Former University of Melbourne Vice-Chancellor, Professor Glyn Davis AC was appointed CEO of the Paul Ramsay Foundation in January 2019.

===Ramsay Centre for Western Civilisation===
In 2017, the Ramsay Centre for Western Civilisation was launched, funded by a bequest by Ramsay, who had "wanted a significant part of his personal fortune to be spent on funding an academic centre to revive the liberal arts and humanities". The bequest was the "biggest philanthropic gift in the history of education in Australia" and the centre, headed by Simon Haines, formerly professor of English at the Chinese University of Hong Kong, was launched by the former Australian Prime Minister John Howard.

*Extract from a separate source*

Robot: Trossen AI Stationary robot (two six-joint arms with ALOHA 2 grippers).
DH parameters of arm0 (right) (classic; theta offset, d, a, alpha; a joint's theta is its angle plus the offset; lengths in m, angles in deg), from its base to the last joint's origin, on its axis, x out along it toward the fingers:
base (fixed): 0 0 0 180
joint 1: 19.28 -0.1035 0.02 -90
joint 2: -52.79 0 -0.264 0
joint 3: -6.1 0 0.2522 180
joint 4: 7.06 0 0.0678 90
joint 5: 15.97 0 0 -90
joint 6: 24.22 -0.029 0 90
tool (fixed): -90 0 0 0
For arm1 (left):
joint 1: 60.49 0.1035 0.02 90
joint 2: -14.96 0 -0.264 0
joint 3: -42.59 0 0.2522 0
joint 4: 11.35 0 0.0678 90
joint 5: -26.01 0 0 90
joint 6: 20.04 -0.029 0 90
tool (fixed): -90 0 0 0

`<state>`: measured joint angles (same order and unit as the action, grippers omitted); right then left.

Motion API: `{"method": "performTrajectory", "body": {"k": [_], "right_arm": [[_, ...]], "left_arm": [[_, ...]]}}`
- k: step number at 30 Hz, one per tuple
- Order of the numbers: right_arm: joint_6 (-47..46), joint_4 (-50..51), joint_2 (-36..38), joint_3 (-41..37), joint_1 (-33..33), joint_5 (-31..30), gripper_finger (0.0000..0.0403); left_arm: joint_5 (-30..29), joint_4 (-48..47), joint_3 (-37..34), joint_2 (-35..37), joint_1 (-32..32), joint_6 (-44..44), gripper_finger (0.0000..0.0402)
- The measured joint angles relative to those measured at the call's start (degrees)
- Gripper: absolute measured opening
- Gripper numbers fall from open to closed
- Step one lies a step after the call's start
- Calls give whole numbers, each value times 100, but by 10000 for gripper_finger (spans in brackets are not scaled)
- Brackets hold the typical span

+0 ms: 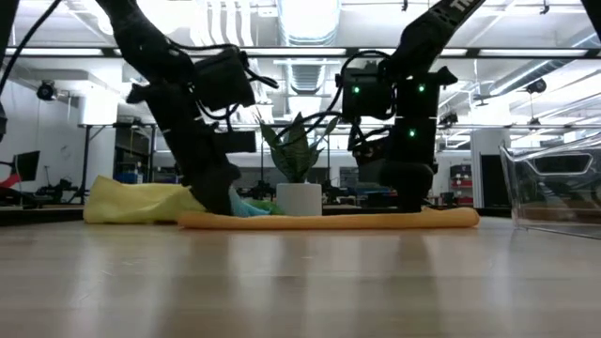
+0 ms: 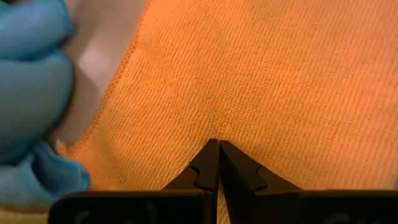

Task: Roll microfiber towels into tight, uniform cylinder then place into a basket
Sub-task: Adjust the orange microfiber cloth

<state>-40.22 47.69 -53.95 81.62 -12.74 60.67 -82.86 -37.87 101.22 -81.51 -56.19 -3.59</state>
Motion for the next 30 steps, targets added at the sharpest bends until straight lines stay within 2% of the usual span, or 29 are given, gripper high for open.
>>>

In June 2018, the Australian National University (ANU) pulled out of the proposed multimillion-dollar Western Civilisation degree citing concerns about integrity. The ANU's Vice-chancellor stated that the university had "approached the opportunity offered by the Ramsay Centre in a positive and open spirit". The president of the ANU branch of the National Tertiary Education Union, Matthew King, stated that he was concerned that the degree would "pursue a narrow, radically conservative program to demonstrate and promulgate the alleged superiority of western culture and civilisation". In reply, Elizabeth Stone, member of the Ramsay Centre board and Queenwood principal, argued: "The great philosophies and books and thinkers and histories of particular civilisations, in this case the West, are worthy of study, as are Indian civilisations or Asian civilisations." Robert Phiddian, a professor of English at Flinders University and founding director of the Australasian Consortium of Humanities Research Centres, stated that "the Ramsay bequest is the biggest opportunity the humanities in Australia have experienced since the rapid expansion of universities in the 1960s and 70s".

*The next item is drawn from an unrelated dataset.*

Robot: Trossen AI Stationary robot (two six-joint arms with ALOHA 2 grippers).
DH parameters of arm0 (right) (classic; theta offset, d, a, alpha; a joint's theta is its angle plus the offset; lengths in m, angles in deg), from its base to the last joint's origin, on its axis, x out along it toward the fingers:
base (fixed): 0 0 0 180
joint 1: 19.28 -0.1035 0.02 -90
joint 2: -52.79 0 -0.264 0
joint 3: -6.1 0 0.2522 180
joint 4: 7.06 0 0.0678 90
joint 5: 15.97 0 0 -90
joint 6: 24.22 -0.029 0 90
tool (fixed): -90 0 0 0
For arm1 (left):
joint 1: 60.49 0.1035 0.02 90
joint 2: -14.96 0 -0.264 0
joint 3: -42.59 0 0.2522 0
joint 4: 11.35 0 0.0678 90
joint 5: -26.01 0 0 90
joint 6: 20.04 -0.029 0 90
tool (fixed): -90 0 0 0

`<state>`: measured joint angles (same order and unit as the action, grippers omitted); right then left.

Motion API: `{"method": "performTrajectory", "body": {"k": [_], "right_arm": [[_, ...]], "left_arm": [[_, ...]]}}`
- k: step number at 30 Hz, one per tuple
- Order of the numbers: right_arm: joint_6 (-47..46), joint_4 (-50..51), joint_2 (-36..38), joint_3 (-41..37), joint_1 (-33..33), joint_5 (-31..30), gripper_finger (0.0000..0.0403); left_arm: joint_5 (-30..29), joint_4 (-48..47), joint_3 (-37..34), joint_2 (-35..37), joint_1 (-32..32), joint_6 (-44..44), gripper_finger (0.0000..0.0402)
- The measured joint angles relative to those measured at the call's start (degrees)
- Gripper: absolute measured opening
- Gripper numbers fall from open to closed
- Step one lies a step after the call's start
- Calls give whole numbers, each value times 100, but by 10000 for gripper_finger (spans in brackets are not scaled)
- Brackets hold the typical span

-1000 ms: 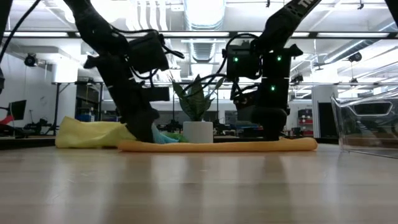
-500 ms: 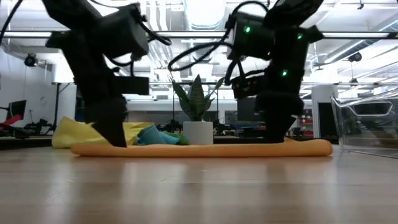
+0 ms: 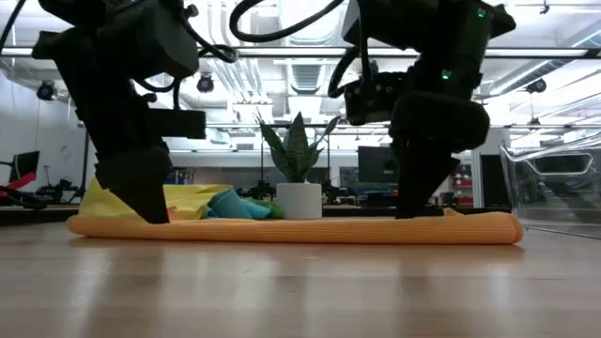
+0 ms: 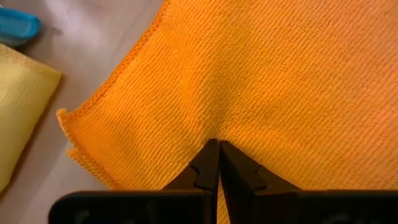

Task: Roll microfiber towels into tight, uniform cylinder then place into a basket
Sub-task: Adjust the orange microfiber cloth, then move the transparent bin from middle right to the top right on the table

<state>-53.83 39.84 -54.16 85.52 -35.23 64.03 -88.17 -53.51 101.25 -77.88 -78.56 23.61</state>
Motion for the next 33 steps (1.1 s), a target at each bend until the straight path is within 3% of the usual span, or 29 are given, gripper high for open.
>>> {"method": "performTrajectory", "body": {"k": [22,33], "right_arm": [[10,252,34,-224,7,-342,9],[114,384,670,-328,7,-708,9]], "left_arm": [[465,546,46,9,-433,1145,0],[-496,-276,75,718,-404,860,0]]}}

In June 2019, the Council of Wollongong University approved a new course, Bachelor of Arts in Western Civilisation and associated double degree programs, due to commence in 2020. The agreement between the Ramsay Centre and the university was criticised as lacking consultation with staff and the approval of the university's senate. A new School of Liberal Arts was created within the Faculty of Arts, Social Sciences and Humanities, headed by Senior Professor Dr. Daniel D. Hutto.